# [ASSIGNMENT]
Your task is to quote the listing below exactly, beginning with its first line and ending on the line bearing "column 761, row 134".

# [RECORDS FOR THIS EXERCISE]
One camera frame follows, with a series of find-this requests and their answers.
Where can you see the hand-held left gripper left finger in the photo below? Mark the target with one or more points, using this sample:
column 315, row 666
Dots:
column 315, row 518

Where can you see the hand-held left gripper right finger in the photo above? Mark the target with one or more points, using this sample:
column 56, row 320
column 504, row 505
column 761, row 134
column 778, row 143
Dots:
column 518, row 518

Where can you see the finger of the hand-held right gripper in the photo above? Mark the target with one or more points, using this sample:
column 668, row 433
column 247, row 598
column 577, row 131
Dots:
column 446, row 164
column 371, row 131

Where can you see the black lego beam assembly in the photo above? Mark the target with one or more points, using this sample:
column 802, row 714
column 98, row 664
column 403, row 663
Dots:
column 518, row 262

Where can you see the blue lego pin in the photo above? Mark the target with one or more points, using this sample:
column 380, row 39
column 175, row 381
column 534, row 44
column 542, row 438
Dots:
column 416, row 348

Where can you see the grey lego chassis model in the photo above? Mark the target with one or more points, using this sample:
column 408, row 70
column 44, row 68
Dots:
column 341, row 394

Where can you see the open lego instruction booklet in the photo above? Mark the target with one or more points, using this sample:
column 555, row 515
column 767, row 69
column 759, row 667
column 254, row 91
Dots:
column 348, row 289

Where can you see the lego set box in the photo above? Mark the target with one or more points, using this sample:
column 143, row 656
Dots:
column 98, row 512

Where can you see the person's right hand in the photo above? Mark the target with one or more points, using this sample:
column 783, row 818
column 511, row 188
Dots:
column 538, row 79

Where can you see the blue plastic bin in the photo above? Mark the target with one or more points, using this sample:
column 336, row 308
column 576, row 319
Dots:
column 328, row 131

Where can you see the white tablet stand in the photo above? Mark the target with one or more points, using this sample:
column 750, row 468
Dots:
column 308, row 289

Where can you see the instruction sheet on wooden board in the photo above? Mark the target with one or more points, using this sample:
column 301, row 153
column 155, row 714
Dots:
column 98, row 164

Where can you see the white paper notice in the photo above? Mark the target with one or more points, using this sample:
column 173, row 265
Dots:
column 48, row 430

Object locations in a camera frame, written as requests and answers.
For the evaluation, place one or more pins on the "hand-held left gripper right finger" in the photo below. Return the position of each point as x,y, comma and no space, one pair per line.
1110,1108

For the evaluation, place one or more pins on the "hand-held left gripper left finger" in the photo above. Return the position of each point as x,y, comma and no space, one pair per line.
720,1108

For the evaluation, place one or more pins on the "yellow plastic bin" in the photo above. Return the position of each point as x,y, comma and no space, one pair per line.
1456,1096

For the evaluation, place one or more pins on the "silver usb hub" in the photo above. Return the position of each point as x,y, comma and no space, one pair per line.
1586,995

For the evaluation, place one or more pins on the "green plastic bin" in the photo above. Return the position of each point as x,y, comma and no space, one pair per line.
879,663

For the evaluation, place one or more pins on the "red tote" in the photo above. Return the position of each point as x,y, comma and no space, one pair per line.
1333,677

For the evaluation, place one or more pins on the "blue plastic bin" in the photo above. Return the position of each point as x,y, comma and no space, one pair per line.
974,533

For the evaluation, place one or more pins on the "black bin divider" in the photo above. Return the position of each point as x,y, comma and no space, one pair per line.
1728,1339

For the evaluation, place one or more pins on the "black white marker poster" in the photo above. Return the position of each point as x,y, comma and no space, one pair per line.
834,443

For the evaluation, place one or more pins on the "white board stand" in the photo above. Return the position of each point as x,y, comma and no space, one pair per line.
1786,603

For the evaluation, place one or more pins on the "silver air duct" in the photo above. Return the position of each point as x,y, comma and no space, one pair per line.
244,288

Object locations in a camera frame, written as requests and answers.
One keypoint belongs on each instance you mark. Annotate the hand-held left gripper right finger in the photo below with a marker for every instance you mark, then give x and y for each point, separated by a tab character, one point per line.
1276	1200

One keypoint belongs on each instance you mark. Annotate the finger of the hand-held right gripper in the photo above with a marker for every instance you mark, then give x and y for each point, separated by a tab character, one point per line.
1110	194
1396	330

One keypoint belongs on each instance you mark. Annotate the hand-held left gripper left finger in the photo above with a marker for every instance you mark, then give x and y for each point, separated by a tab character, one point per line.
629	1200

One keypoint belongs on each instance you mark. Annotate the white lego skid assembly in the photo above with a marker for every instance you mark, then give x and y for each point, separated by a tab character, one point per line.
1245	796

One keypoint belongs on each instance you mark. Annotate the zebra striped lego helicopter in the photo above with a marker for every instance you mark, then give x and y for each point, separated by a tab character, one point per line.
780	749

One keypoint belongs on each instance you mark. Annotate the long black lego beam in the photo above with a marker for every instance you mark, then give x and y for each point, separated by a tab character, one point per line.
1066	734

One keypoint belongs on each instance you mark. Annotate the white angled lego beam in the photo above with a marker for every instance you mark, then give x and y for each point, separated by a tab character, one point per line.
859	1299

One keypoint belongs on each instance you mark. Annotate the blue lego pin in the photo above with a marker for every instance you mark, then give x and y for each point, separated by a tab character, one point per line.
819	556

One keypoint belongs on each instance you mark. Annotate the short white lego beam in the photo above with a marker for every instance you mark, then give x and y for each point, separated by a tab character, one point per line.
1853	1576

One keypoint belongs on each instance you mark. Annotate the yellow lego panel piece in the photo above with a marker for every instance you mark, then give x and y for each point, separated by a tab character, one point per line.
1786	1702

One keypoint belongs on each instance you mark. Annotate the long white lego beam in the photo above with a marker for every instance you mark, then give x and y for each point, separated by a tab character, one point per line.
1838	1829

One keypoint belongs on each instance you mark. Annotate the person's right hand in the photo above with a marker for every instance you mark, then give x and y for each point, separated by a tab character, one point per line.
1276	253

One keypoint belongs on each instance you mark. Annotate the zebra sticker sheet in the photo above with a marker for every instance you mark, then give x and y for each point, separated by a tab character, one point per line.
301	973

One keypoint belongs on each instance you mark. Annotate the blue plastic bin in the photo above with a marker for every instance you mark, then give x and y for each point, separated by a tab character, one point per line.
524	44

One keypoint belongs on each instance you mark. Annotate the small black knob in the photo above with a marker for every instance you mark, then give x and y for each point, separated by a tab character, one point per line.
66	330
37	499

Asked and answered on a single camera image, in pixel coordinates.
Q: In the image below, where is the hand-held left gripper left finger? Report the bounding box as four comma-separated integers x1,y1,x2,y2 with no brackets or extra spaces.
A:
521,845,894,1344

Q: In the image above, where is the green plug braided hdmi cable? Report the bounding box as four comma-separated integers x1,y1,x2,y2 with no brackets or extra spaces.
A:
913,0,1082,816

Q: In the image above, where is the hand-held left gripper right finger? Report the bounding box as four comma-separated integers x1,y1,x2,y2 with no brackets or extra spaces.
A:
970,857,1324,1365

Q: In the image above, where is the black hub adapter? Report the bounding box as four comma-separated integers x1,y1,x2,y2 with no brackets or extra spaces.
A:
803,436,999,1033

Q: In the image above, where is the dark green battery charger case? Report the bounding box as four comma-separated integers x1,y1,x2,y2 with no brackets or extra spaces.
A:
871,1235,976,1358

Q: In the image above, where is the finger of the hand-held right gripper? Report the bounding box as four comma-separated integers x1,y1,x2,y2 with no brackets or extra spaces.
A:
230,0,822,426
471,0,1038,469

# [SOLUTION]
One camera frame follows, with a series of find-this requests and their answers.
Where can you see the hand-held left gripper left finger in the photo below? Mark the target with one or more points, using this sample:
column 315, row 666
Dots:
column 315, row 518

Where can you see the hand-held left gripper right finger in the photo above? Mark the target with one or more points, using this sample:
column 56, row 320
column 504, row 505
column 761, row 134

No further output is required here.